Thursday, April 21, 2016

A lecture to managers on neoliberalism

The problem with neoliberalism and its corporate culture is the same of socialism and its moral culture; the problem is the abstraction in which both fictionalized the labor, as a market or a moral system. In both cases, they loss the complexity of the human behavior and will, even prioritizing and mistaken the will of power as a leadership and passion for success. With that, both only feed the irrationality and the greed on managers and the mediocrity on the workers, through the unfairness of the relationship they build this way. As an example, everybody knows the importance of the workers to do a task in the best and more rational way; but managers think also that it's bullshit, just rhetoric to involve the workers and drive them to their genius leadership.

The reason behind that is the thinking of the labor as a market, where workers are just a disposable good; which could be right as a principle, but no describes a good worker, the one that bring an exceptional service, the best on his specialty.
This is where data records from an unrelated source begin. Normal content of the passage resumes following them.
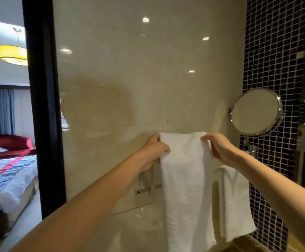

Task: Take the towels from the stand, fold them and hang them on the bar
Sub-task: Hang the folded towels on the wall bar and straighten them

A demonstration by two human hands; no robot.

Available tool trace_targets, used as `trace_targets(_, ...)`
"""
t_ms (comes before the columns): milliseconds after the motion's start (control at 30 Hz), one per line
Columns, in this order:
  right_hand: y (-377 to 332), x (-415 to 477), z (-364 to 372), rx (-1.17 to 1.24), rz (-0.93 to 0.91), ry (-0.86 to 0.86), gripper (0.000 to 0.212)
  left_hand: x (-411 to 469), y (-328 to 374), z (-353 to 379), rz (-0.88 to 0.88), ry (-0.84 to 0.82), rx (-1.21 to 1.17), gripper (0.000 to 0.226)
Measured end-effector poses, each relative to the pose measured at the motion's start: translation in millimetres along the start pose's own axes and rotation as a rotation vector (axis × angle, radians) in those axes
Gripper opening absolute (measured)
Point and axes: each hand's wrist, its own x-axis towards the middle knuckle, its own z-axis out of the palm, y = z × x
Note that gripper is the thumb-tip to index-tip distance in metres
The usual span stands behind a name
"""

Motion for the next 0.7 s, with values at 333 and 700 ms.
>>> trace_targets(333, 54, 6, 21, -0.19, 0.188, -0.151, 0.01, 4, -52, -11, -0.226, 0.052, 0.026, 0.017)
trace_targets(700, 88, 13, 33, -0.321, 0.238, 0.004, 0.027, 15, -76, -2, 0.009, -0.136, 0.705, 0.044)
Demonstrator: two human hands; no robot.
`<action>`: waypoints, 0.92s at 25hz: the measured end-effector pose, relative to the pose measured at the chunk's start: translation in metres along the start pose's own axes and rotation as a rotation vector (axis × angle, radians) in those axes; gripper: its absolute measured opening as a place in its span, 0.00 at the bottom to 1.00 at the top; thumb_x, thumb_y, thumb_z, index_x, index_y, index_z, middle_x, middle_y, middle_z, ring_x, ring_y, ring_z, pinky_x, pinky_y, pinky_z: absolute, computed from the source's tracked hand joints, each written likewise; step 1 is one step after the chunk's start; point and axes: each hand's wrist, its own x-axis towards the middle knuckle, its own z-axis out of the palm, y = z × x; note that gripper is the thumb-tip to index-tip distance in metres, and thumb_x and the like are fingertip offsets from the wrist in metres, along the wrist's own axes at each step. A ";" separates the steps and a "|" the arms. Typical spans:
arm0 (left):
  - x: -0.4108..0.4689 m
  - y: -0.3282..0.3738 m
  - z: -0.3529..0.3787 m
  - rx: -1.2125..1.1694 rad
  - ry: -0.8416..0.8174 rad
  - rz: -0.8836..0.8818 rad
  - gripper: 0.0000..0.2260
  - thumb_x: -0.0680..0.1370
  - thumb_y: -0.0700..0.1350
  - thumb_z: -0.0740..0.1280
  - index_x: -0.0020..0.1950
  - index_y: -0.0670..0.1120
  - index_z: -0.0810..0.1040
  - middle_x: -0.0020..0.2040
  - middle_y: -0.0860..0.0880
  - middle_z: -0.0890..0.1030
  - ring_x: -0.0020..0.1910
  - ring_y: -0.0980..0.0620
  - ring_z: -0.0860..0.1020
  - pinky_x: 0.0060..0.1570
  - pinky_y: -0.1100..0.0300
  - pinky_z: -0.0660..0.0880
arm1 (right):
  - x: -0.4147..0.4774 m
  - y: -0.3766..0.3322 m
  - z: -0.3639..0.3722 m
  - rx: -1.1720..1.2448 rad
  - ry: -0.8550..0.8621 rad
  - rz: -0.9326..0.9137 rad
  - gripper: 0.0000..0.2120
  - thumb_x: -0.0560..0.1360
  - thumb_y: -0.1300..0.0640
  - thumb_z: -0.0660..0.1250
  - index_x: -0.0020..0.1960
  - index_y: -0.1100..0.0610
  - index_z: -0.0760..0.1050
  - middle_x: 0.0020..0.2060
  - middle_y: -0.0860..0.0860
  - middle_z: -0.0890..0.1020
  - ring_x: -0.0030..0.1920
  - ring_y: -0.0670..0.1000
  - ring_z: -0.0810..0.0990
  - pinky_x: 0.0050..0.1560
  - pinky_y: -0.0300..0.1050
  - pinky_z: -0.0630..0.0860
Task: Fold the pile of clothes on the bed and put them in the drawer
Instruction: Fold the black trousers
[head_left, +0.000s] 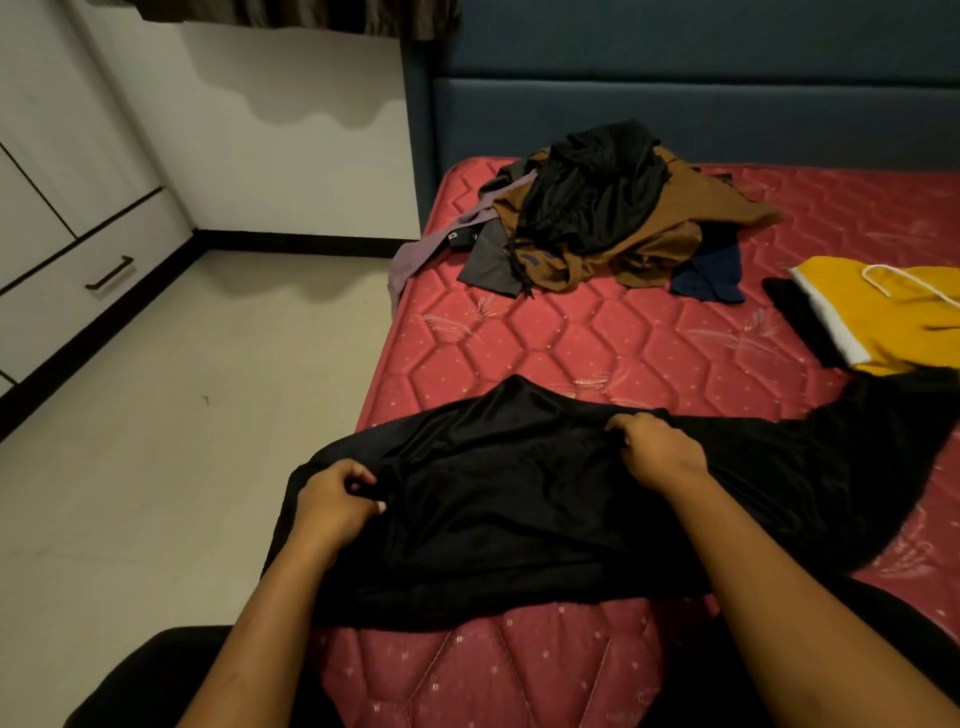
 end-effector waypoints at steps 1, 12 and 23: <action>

It's true that the labor is a market, but as a good in a market, the good goods are more expensive, and that expensive may not refer to the money but the environment and the exceptionality of the place where they work. How else could someone appeal to the engagement of that good that is a good worker? Certainly no body is indispensable, but managers less than good works; managers only retain their chairs because the submissive relationships they build, but mostly not because their talent; because there is no such thing as a talent for command, it's only bossiness.


Good workers are exceptional and bizarre, they may not ask to much about money but sure are very sensitive to bossiness, greedy and lack of appreciation; and when we talk about appreciation it's not about the bullshit to involve and confound the worker with the insincerity of the greed boss; there's somehow arrogant and dumb thinking you can be insincere and that people will not know it, since everyone has experience enough to read nonverbal language. At the end, the good worker has the freedom to leave the job or become a mediocre as these the market preconize; and while nobody is indispensable, the job is also sensitive to weight of a good worker. But that is a problem of qualities and not quantities, which explain the inability to theorize about.